What to produce = Search the data below, and report every line in which "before" occurs.

Information provided =
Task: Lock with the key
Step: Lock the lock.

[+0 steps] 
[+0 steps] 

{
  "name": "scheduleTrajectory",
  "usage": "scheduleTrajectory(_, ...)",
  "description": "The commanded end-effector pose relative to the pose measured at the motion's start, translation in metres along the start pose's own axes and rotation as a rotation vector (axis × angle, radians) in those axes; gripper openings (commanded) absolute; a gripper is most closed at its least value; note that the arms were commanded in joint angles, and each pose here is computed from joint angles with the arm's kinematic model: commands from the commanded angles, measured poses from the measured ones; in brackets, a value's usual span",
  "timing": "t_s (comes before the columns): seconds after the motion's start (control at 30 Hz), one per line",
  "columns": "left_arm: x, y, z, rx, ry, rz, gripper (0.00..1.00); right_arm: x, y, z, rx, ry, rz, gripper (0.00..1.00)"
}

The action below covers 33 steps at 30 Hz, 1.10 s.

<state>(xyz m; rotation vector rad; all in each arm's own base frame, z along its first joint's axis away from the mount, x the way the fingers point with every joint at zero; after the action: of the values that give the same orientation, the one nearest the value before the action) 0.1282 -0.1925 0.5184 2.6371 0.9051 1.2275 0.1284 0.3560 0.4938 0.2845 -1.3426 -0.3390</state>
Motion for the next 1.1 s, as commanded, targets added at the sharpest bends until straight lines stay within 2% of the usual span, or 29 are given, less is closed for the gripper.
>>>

Your solution =
  "timing": "t_s (comes before the columns): seconds after the motion's start (control at 30 Hz), one per line",
<state>(xyz m; rotation vector rad; all in each arm's own base frame, z along its first joint's axis away from the mount, x the way the fingers point with every joint at zero; after the action: of the values that give the same orientation, the one nearest the value before the action) 0.1282 -0.1925 0.5184 2.6371 0.9051 1.2275 0.1284 0.3560 0.4938 0.2845 -1.3426 -0.3390</state>

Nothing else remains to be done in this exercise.